The hybrid circuit which couples the modem to the subscriber line is also designed with interference reduction in mind. The hybrid is basically a bridge circuit which allows bi-directional communication on the subscriber line. When the bridge is balanced the spillover of noise from the modem's transmitted signal to the received signal is reduced. Balancing however requires an impedance match with the telephone subscriber loop which is never fully satisfied because the input impedance of the telephone loop varies from one loop to the next due to taps and temperature variations in the individual subscriber lines.
For voice applications a certain amount of echo was considered a positive feedback for telephone conversations until the longer delays introduced by satellite links permeated the system. For a DSL system echo effects signal integrity and introduces unacceptable errors in data transmissions. An echo canceller synthesizers the echo path including the digital analog converter, the transmit filter, the hybrid circuit, the receiver filter, in the analog-to-digital converter. An echo canceller can produce an echo replica with the same transmitting data but with reverse signed to cancel the real echo on the receive path.

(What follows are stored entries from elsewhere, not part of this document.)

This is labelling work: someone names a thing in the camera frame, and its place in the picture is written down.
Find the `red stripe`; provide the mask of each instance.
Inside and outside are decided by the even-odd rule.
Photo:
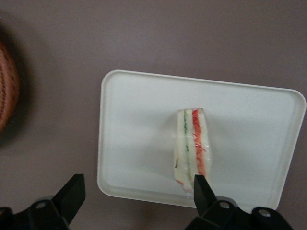
[[[204,165],[204,158],[203,158],[203,151],[206,151],[201,145],[201,126],[200,121],[198,119],[198,111],[194,110],[192,112],[193,118],[193,126],[195,133],[194,135],[194,143],[196,148],[196,162],[197,162],[197,169],[198,173],[201,175],[206,176],[206,170]]]

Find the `wrapped sandwich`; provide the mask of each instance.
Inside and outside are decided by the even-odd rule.
[[[185,191],[193,191],[194,176],[209,179],[212,155],[204,110],[179,110],[177,144],[174,154],[174,175]]]

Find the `woven basket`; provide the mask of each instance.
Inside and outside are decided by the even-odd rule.
[[[19,97],[19,84],[15,63],[0,42],[0,132],[13,115]]]

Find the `black clamp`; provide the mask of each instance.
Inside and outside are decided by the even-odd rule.
[[[194,202],[199,217],[186,230],[293,230],[273,209],[256,207],[248,214],[228,200],[218,200],[202,175],[195,176]]]
[[[75,174],[51,200],[35,202],[17,214],[9,207],[0,207],[0,229],[69,230],[84,200],[84,175]]]

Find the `green stripe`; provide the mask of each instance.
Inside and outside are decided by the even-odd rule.
[[[188,164],[188,178],[190,179],[190,182],[192,183],[192,177],[191,177],[191,165],[190,165],[190,151],[189,151],[189,146],[188,146],[188,124],[187,124],[187,112],[184,110],[184,137],[185,137],[185,142],[186,142],[186,156],[187,156],[187,164]]]

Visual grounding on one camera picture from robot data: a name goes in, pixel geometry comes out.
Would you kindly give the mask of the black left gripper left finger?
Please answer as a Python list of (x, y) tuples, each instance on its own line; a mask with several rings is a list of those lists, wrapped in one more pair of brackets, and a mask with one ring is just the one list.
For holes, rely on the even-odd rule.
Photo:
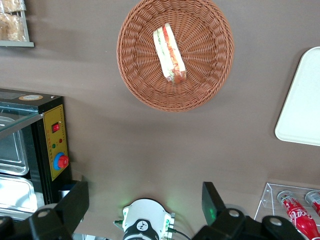
[(2, 240), (71, 240), (89, 209), (89, 185), (76, 181), (54, 207), (44, 206), (23, 221), (0, 218)]

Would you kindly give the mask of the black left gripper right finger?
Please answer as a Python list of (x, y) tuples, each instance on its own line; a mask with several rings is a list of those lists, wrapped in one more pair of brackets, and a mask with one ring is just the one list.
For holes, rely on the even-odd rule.
[(206, 225), (193, 240), (303, 240), (290, 221), (265, 216), (258, 222), (236, 208), (227, 208), (212, 182), (202, 184), (202, 212)]

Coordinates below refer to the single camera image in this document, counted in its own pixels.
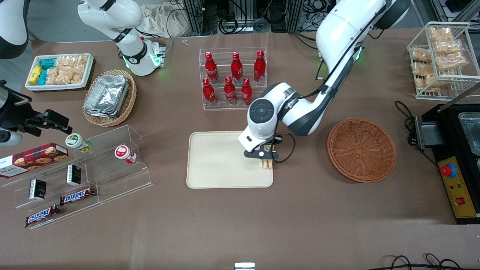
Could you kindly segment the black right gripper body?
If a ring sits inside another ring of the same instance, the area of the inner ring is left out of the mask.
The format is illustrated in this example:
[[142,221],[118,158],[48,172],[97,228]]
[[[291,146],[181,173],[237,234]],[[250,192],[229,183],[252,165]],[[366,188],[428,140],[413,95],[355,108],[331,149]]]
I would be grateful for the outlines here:
[[28,133],[35,137],[41,136],[41,129],[36,123],[31,125],[30,121],[41,120],[39,112],[34,111],[30,102],[31,98],[26,96],[4,97],[4,129],[9,132]]

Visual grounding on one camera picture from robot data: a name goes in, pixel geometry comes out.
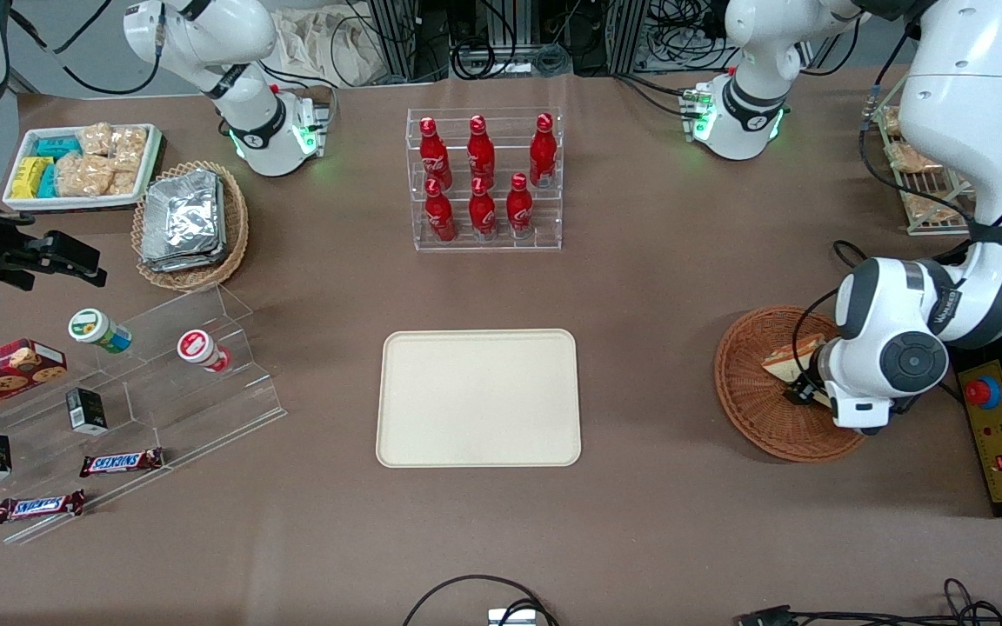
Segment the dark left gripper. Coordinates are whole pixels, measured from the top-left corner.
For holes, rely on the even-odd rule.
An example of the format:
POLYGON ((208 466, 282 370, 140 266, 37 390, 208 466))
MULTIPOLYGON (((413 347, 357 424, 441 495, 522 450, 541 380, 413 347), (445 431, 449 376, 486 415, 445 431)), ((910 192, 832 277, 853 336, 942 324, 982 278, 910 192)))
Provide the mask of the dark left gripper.
POLYGON ((818 402, 834 411, 834 401, 828 395, 825 380, 818 370, 807 370, 804 373, 804 381, 788 383, 783 396, 788 402, 799 405, 799 407, 806 407, 806 405, 818 402))

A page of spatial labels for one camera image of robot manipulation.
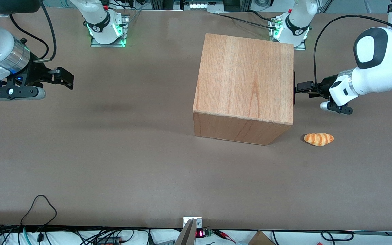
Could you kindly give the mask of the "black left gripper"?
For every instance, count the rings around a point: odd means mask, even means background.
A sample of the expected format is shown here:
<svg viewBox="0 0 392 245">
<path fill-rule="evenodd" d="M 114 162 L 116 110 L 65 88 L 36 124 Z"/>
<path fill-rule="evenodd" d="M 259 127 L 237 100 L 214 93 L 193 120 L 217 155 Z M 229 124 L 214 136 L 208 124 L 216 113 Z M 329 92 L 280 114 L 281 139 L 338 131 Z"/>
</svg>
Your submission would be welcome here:
<svg viewBox="0 0 392 245">
<path fill-rule="evenodd" d="M 318 91 L 314 82 L 302 82 L 297 84 L 297 93 L 309 93 L 309 98 L 329 99 L 331 94 L 329 89 L 336 82 L 338 75 L 328 76 L 317 84 Z"/>
</svg>

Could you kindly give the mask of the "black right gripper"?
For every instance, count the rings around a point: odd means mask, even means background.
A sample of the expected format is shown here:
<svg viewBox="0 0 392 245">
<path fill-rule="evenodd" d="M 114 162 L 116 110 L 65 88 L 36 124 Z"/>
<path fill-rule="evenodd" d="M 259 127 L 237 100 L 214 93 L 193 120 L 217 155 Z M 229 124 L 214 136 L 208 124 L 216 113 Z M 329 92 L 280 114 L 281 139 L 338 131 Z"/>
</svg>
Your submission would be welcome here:
<svg viewBox="0 0 392 245">
<path fill-rule="evenodd" d="M 46 82 L 54 85 L 63 85 L 73 90 L 73 74 L 62 67 L 57 67 L 57 79 L 54 79 L 50 71 L 52 70 L 43 63 L 28 63 L 25 68 L 12 75 L 12 84 L 15 86 L 42 87 L 42 83 Z"/>
</svg>

Another type of interference is the intersymbol interference (ISI). ISI is caused by the dispersion of the signal in the time due to the channel. Most of the physical channels posses a memory, which causes multiple versions of the scaled transmit signal to be present at the receiver. This time dispersion will cause a transmit symbol at the present time to interfere with a transmit symbol at a latter time. Even though both symbols are transmitted in the same direction by the same users, the results will be less reliable and more prone to error.
What is needed is a modem with improved capabilities for intersymbol interference mitigation.